▶ Task prompt:
Reproduce all the data exactly, without pictures.

▶ Data extract:
----
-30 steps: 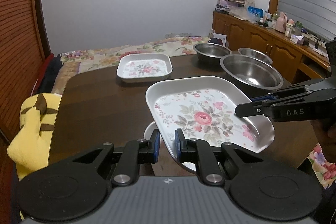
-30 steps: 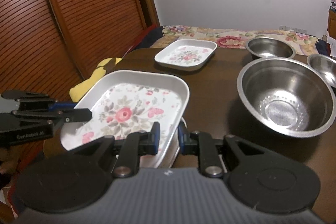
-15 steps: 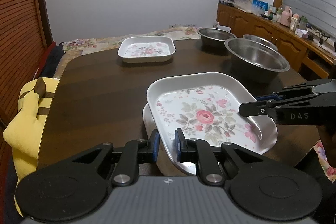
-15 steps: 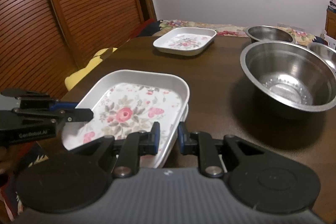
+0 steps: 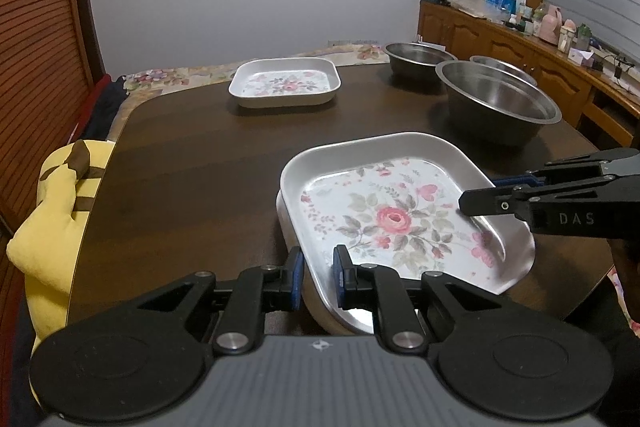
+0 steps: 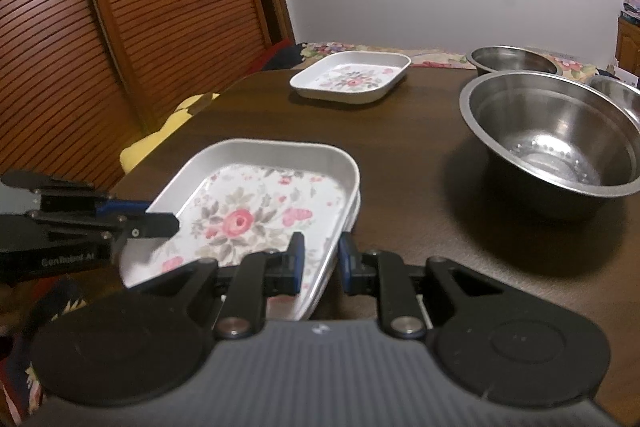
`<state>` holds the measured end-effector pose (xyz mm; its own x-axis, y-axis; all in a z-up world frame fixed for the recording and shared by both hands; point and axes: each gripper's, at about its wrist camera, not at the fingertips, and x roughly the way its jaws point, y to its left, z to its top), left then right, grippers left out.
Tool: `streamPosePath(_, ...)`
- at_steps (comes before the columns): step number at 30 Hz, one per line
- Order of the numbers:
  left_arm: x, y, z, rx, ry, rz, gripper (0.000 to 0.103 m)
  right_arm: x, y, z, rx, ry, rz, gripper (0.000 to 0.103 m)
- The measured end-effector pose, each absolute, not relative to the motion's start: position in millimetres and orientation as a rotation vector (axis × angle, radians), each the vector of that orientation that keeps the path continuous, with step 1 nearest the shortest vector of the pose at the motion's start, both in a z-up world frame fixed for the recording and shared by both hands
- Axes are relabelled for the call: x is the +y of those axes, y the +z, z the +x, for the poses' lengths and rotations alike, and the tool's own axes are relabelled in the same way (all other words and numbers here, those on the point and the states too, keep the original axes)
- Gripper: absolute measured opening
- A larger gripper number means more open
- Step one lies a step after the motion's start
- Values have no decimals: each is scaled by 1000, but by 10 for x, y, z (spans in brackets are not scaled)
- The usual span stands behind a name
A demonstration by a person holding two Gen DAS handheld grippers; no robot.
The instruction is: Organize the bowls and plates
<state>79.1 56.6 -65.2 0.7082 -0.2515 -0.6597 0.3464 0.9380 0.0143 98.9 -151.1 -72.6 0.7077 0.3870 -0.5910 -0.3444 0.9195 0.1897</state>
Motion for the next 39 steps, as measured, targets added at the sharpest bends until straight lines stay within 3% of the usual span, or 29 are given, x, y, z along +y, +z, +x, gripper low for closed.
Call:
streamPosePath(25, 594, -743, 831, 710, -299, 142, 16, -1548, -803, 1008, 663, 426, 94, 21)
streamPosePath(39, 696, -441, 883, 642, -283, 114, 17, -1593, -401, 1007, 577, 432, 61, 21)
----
▶ Your response:
-30 steps: 
-30 steps: 
-15 steps: 
-15 steps: 
+0 steps: 
+0 steps: 
`<state>` holds the measured end-effector pose (xyz mm; its own x-axis, y-axis; all in a z-up world frame fixed for the recording and shared by both hands; point and axes: each gripper's, at about its wrist camera, not at the fingertips, and x roughly the way its jaws point, y to its left, z to its top), left then right, grippers left out.
Tool: `streamPosePath(_, ...)`
- at_steps (comes before the columns): step number at 30 Hz, one per line
- Order of the numbers:
  left_arm: x, y, z, rx, ry, rz, gripper (0.000 to 0.103 m)
  right_arm: x, y, z, rx, ry, rz, gripper (0.000 to 0.103 m)
- The measured end-effector pose, each absolute, not relative to the motion's start: position in millimetres and orientation as a rotation vector (axis × angle, radians), each the vector of that orientation that keeps the path continuous, with step 1 nearest the shortest vector of the pose at the motion's start, both in a z-up world frame fixed for the recording and shared by both hands
- Axes are relabelled for the call: x is the +y of those axes, y the +z, z the +x, for the poses' lengths and rotations alike, and the tool's own axes are relabelled in the same way (all other words and numbers here, those on the point and the states too, keep the original axes)
- Gripper: absolute measured opening
- A larger gripper number means more open
- Step one lies a step after the motion's start
- Values have no decimals: each is scaled by 1000, but by 10 for x, y, z (spans in brackets are not scaled)
- The usual span stands behind a name
A demonstration by a person holding two Gen DAS handheld grippers; no robot.
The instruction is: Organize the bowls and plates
<state>79.1 56.6 -65.2 0.7082 -0.2515 -0.6597 0.3464 0.9380 0.0143 98.9 -151.1 -72.6 0.7077 0.3870 -0.5910 -0.3444 0.9195 0.1897</state>
Motion for the next 39 steps, as measured, targets added at the sharpest bends until straight lines stay within 3% of the usual span, or 29 are given, x, y, z along +y, +z, +x, gripper low for closed.
Call:
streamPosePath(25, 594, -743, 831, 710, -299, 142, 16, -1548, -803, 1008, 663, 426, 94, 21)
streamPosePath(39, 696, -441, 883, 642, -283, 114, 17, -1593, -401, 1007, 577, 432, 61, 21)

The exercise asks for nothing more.